Before I get too deep into that, let's take a few minutes and discuss sequestration, figure out what it is and what it means. First, we need to take a little trip down memory lane to about one year ago. You probably recall the debate that was going on in Congress regarding raising the debt ceiling. If the U.S. didn't act, all sorts of bad things were going to happen. The debate was framed around a group of law makers that didn't want to raise the debt ceiling without making significant cuts to spending. So, after a lot of argument  (that ultimately led to the downgrading of the government's AAA Bond rating), they passed the Budget Control Act of 2011. Good news, right?

Well, here is what happened. By raising the debt ceiling, the legislation additionally called for the formation of a Super Committee, composed of six democrats and six republicans. Their task: Find out a way to compromise on a budget reduction plan of approximately $1.5 Trillion. Sounds pretty reasonable doesn't it? I mean, heck our politicians are pretty good at playing together nice in the sandbox. Should be a pretty simple task. (Please note: previous statements are dripping with sarcasm.) To encourage compromise, they wrote sequestration into the law as a fail safe measure. This is basically a big stick that was supposed to beat both sides into submission and ultimately forge a compromise.

They said this: You either come to an agreement on cuts, or automatic cuts are going to be enacted. The cuts were and are designed to be drastic and draconian. In fact, this was the point. If they created a monster (so to speak), they (Congress) would have no choice but to slay that dragon, thus preventing sequestration. In theory, this should have worked, but come on, look who we are working with here! Well, the committee met for about two months (September 2011-November 2011) before throwing up their hands and proclaiming failure.

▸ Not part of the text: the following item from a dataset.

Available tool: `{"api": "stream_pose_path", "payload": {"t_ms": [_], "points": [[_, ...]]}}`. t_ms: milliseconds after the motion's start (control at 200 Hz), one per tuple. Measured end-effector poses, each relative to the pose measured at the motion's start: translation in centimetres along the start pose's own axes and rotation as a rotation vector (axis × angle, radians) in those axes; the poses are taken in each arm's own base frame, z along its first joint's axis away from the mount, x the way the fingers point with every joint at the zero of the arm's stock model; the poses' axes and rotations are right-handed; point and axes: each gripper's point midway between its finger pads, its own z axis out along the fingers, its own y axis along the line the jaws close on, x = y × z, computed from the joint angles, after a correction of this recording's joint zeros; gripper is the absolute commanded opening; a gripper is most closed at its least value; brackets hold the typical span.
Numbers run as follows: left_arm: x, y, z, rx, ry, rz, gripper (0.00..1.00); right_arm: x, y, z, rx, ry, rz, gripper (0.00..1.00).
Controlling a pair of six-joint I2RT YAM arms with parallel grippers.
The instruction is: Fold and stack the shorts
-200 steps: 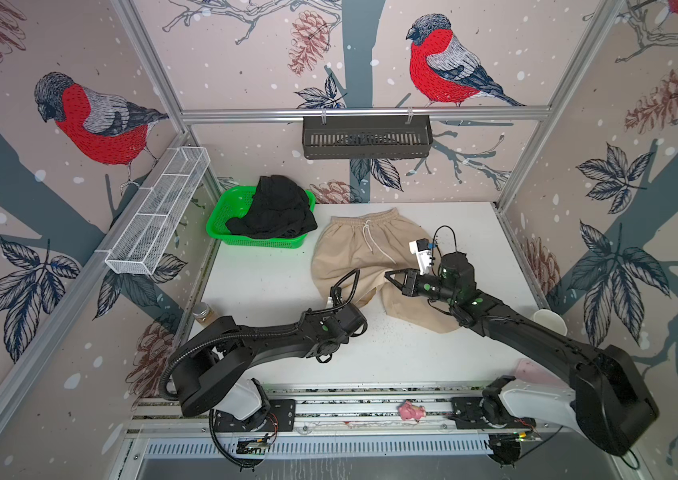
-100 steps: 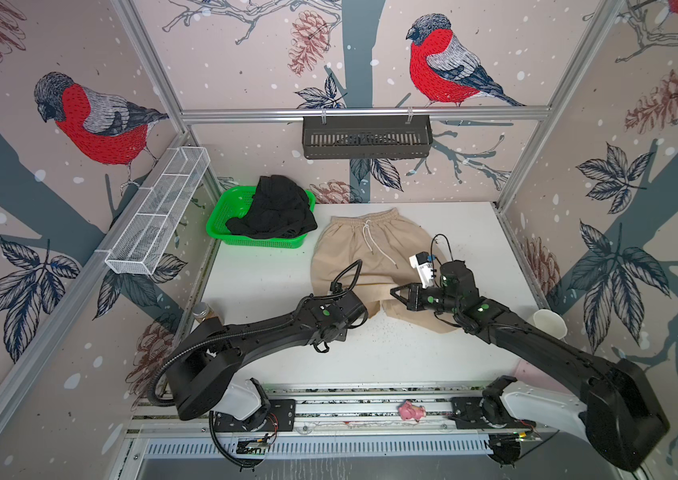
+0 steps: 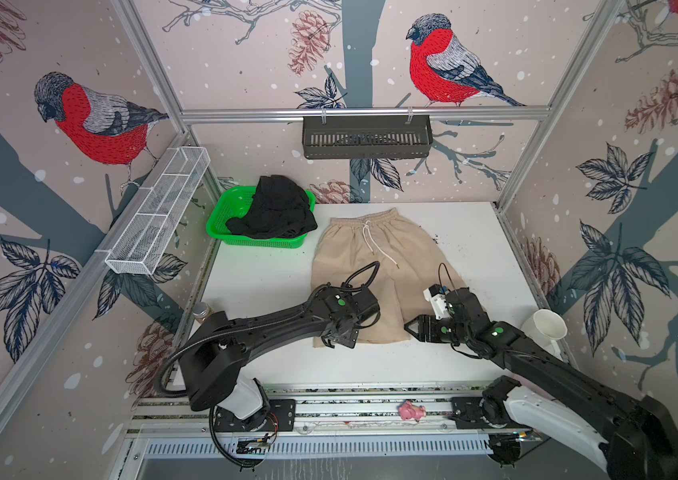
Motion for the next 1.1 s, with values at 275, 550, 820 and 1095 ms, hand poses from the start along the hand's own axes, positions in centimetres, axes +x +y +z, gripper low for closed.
{"api": "stream_pose_path", "payload": {"t_ms": [275,550,820,1095], "points": [[-3.8,-1.1,-1.6,0.215,-0.245,0.057,0.97,-4.8,-6.1,-1.5,0.217,-0.199,0.122,0.70],[-7.0,-7.2,2.8,0.358,-0.274,0.233,0.97,-7.3,-9.4,-0.2,0.296,-0.202,0.155,0.74],[-2.7,-11.0,5.6,0.518,-0.148,0.332,0.97,-8.4,-11.4,1.6,0.304,-0.182,0.178,0.75],[-1.6,-16.5,4.7,0.718,-0.163,0.357,0.97,-12.3,-12.6,4.9,0.269,-0.178,0.167,0.75]]}}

Fast forward one year. In January of 2013 sequestration begins to take effect. During this last year Congress has had multiple chances to do something about this (and hundreds of other things) but continue to fight with one another. On top of it all it's an election year so that makes it even worse. About half of the cuts are supposed to come from defense spending so that has been what has been getting the most play in the media. 

But what about the other half of the sequestration, you should ask? Well, it is coming from other areas of the budget, like education. Here are a couple of rough numbers for you to toss around and think about: A cut of $900 Million for special education. This is estimated to impact 10,000 teachers, teachers aides, and other staff. Here is another one: $1.1 Billion in Title 1 cuts. This will impact 4,000 schools and 1.8 Million students...and yes Hudson does receive both special education funding and title one funding.

Hey look at the bright side. It's only July. January is still five months away. Wait....didn't Congress just go on summer break this week?